Guests: Matt deNeef; Craig Della Penna
This episode of TOC offers up two very different topics.
I caught up with Matt just before Stage 1 of the Tour to chat about his article, In Pursuit of the UCI Overlord, published June 22nd on the Escape site.
In his story, Matt details the shady goings-on of one Aaron Brown who, in 2012, disappeared with more than $70,000 of “other peoples’ money.” That money was intended for a defense fund for Irish journalist Paul Kimmage.
Going way back to 2012, Irish journalist Paul Kimmage was sued for defamation by the UCI and two of its principals. In his book, Rough Ride, Paul claimed that the UCI had buried the results of a doping test from Lance Armstrong. The UCI took umbrage to that claim and slapped Paul with the suit.
Matt dove down the rabbit hole to find out what happened to the money and to Aaron Brown. What he found will boggle your mind.

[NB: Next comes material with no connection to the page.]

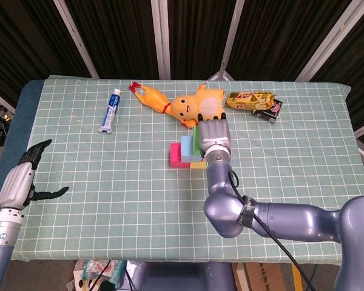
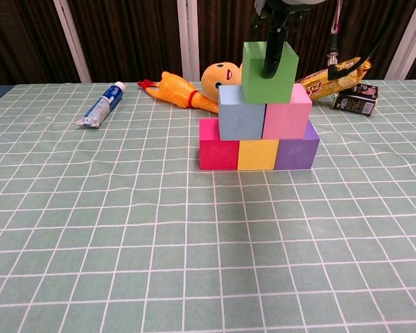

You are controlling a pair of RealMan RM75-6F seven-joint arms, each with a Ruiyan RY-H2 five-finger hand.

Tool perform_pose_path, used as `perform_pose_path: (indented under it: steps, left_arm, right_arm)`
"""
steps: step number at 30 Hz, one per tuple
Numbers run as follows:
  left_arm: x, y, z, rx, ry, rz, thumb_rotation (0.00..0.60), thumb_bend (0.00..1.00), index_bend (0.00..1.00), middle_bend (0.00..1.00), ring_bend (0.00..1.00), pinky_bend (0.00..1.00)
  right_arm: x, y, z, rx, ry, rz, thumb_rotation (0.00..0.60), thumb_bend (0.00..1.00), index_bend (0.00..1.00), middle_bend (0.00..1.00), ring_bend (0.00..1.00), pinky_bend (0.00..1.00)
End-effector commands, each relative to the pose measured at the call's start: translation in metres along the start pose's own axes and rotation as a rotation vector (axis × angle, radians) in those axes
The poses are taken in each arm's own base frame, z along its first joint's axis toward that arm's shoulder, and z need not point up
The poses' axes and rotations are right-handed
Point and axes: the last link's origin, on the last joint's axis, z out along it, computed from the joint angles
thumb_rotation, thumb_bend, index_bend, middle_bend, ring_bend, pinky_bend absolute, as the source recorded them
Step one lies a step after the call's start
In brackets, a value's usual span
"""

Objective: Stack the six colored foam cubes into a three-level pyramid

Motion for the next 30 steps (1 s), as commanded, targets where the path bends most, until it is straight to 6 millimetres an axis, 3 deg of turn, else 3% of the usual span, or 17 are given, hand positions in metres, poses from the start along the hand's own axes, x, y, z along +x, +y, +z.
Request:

Here in the States, people don’t take kindly to picking on journalists and along with editor and writer Lesli Cohen and Andy Shen, a defense fund was set up to help with Kimmage’s legal fees.
What happened next is one of those tales of intrigue and duplicity that keep you riveted to the page.
If you want to know anything about rail trails, Craig Della Penna is da’ man! Our conversation today is about the Massachusetts Central Rail Trail System and what it is going to take to complete a 104 mile long trail that runs west from Boston to Northampton and intersects with 18 other rail trails.
After writing his first book on the history of old RR lines and their conversion to bike trails, Craig was hired by the Rails-to-Trails Conservancy as their New England Field Representative focusing on the policy end of building rail trails as well as public outreach. He worked for them for seven years and left in 2004 to become a Realtor, specializing in the sale of houses near the trails.
Having given well over 1,200 lectures in 21 states and Canadian provinces, Craig is one of the country’s most sought after motivational speakers on the economic development, tourism, and community development aspect of rail-trails, and their leveraging small amounts of public dollars to redevelop forgotten or derelict lands into treasured places.
He and his wife Kathleen, operate an award-winning bed & breakfast in a restored, Civil War era house where the restoration was so extreme, it was featured on HGTV. The house sits 8 feet from one of the earliest muni-built rail trails in New England. And within 150 miles of his house sits the densest network of former steam RR corridor in the US.